Brief -> Give the data again word for word; drop the pictures.

Stored data START

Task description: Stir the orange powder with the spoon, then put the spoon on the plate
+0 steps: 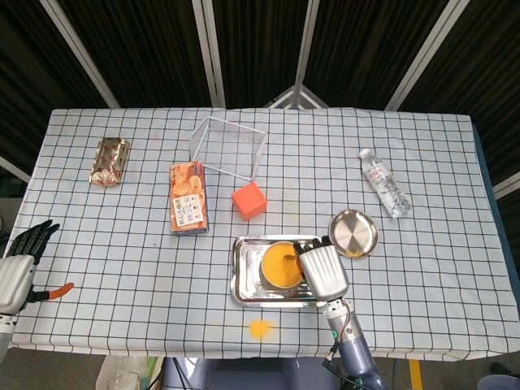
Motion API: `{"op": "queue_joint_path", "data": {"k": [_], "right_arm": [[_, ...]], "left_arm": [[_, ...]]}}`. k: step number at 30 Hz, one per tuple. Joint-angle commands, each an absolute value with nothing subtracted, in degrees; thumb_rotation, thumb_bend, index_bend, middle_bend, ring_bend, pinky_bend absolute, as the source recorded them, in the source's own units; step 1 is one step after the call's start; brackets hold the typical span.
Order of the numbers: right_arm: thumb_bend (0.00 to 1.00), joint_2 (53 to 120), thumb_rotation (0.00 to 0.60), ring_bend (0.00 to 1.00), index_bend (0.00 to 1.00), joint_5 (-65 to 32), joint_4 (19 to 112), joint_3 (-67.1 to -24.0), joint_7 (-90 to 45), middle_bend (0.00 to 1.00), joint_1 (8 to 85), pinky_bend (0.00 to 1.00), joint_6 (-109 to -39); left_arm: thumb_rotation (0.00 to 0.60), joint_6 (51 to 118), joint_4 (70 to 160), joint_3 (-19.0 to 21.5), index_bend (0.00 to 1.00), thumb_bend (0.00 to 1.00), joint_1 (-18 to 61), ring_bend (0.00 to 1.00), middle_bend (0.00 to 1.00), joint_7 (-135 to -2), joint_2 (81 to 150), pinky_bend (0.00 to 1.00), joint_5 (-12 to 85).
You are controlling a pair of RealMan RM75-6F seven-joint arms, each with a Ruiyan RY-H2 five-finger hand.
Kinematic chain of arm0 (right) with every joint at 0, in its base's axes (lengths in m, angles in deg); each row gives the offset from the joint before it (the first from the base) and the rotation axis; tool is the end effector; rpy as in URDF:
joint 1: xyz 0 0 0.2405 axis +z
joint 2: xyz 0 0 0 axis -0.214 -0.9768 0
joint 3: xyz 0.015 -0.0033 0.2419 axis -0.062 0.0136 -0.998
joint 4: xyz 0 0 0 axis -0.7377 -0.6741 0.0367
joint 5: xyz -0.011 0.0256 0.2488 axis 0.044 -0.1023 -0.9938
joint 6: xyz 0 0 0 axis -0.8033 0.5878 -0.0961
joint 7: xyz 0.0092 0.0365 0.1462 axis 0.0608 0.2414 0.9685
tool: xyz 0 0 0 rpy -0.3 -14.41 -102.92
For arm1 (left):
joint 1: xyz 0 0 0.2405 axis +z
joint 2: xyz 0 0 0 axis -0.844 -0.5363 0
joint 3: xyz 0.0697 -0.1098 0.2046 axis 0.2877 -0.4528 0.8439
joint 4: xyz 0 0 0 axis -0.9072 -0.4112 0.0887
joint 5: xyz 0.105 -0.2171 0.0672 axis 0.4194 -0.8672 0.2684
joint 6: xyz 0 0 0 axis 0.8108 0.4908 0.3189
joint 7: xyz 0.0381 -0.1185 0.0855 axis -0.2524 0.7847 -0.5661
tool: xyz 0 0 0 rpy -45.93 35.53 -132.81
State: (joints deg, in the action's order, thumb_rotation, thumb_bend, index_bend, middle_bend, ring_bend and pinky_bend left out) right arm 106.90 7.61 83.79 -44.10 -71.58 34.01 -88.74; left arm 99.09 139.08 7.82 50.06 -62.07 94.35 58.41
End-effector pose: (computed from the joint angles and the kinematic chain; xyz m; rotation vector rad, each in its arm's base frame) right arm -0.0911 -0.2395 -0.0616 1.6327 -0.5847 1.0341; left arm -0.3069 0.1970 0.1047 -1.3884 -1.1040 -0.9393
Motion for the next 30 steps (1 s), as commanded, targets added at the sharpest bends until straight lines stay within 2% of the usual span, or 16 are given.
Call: {"op": "queue_joint_path", "data": {"k": [1, 16, 30], "right_arm": [[0.71, 106.6, 0.600, 0.59, 0.92, 8.6, 85.3, -43.1, -72.0, 0.77, 34.0, 0.52, -88.9], [0.71, 105.2, 0.600, 0.59, 0.92, 9.9, 88.5, -38.9, -74.4, 0.77, 32.4, 0.52, -89.2], [0.71, 105.4, 0.600, 0.59, 0.93, 7.6, 83.5, -42.2, -71.1, 0.77, 32.6, 0.52, -89.5]], "left_arm": [[0.600, 99.1, 139.1, 7.8, 0.00, 0.00, 50.1, 0.00, 0.00, -62.1, 94.3, 0.00, 58.4], [0.600, 99.1, 139.2, 7.9, 0.00, 0.00, 50.1, 0.00, 0.00, -61.9, 94.2, 0.00, 58.5], [0.600, 98.9, 139.3, 7.8, 0.00, 0.00, 50.1, 0.00, 0.00, -62.1, 94.2, 0.00, 58.1]]}}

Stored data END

Answer to this task ->
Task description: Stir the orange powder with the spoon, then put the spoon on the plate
+0 steps: 
Motion API: `{"op": "queue_joint_path", "data": {"k": [_], "right_arm": [[_, ...]], "left_arm": [[_, ...]]}}`. k: step number at 30 Hz, one per tuple. Joint-angle commands, each an absolute value with nothing subtracted, in degrees; thumb_rotation, thumb_bend, index_bend, middle_bend, ring_bend, pinky_bend absolute, as the source recorded them, in the source's own units; step 1 is one step after the call's start; brackets hold the typical span.
Order of the numbers: right_arm: thumb_bend (0.00 to 1.00), joint_2 (53 to 120), thumb_rotation (0.00 to 0.60), ring_bend (0.00 to 1.00), index_bend (0.00 to 1.00), joint_5 (-65 to 32), joint_4 (19 to 112), joint_3 (-67.1 to -24.0), joint_7 (-90 to 45), middle_bend (0.00 to 1.00), joint_1 (8 to 85), pinky_bend (0.00 to 1.00), joint_6 (-109 to -39); left_arm: thumb_rotation (0.00 to 0.60), joint_6 (51 to 118), joint_4 (70 to 160), joint_3 (-19.0 to 21.5), index_bend (0.00 to 1.00), thumb_bend (0.00 to 1.00), joint_1 (-18 to 61), ring_bend (0.00 to 1.00), middle_bend (0.00 to 1.00), joint_7 (-135 to -2), joint_2 (81 to 150), pinky_bend (0.00 to 1.00), joint_5 (-12 to 85).
You are controlling a pair of RealMan RM75-6F seven-joint arms, each with a Ruiyan RY-H2 five-finger hand.
Kinematic chain of arm0 (right) with every joint at 0, in its base's axes (lengths in m, angles in deg); each row gives the offset from the joint before it (the first from the base) and the rotation axis; tool is the end effector; rpy as in URDF:
joint 1: xyz 0 0 0.2405 axis +z
joint 2: xyz 0 0 0 axis -0.214 -0.9768 0
joint 3: xyz 0.015 -0.0033 0.2419 axis -0.062 0.0136 -0.998
joint 4: xyz 0 0 0 axis -0.7377 -0.6741 0.0367
joint 5: xyz -0.011 0.0256 0.2488 axis 0.044 -0.1023 -0.9938
joint 6: xyz 0 0 0 axis -0.8033 0.5878 -0.0961
joint 7: xyz 0.0092 0.0365 0.1462 axis 0.0608 0.2414 0.9685
tool: xyz 0 0 0 rpy -0.3 -14.41 -102.92
For arm1 (left):
joint 1: xyz 0 0 0.2405 axis +z
joint 2: xyz 0 0 0 axis -0.844 -0.5363 0
joint 3: xyz 0.0697 -0.1098 0.2046 axis 0.2877 -0.4528 0.8439
joint 4: xyz 0 0 0 axis -0.9072 -0.4112 0.0887
joint 5: xyz 0.105 -0.2171 0.0672 axis 0.4194 -0.8672 0.2684
joint 6: xyz 0 0 0 axis 0.8108 0.4908 0.3189
joint 7: xyz 0.0381 -0.1185 0.0855 axis -0.2524 0.7847 -0.5661
tool: xyz 0 0 0 rpy -45.93 35.53 -132.81
State: (joints deg, in the action's order, thumb_rotation, thumb_bend, index_bend, middle_bend, ring_bend and pinky_bend left out) right arm 106.90 7.61 83.79 -44.10 -71.58 34.01 -88.74; left arm 99.09 139.08 7.82 50.06 -62.07 94.35 58.41
End-effector pose: (computed from the joint angles and the kinematic chain; xyz m; rotation vector rad, each in its arm's base frame) right arm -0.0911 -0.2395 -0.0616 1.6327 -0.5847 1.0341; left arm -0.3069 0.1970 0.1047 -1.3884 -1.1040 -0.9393
Motion for the next 30 steps (1 s), as commanded, targets added at the sharpest bends until straight lines stay within 2% of the usual span, or 16 are given.
Call: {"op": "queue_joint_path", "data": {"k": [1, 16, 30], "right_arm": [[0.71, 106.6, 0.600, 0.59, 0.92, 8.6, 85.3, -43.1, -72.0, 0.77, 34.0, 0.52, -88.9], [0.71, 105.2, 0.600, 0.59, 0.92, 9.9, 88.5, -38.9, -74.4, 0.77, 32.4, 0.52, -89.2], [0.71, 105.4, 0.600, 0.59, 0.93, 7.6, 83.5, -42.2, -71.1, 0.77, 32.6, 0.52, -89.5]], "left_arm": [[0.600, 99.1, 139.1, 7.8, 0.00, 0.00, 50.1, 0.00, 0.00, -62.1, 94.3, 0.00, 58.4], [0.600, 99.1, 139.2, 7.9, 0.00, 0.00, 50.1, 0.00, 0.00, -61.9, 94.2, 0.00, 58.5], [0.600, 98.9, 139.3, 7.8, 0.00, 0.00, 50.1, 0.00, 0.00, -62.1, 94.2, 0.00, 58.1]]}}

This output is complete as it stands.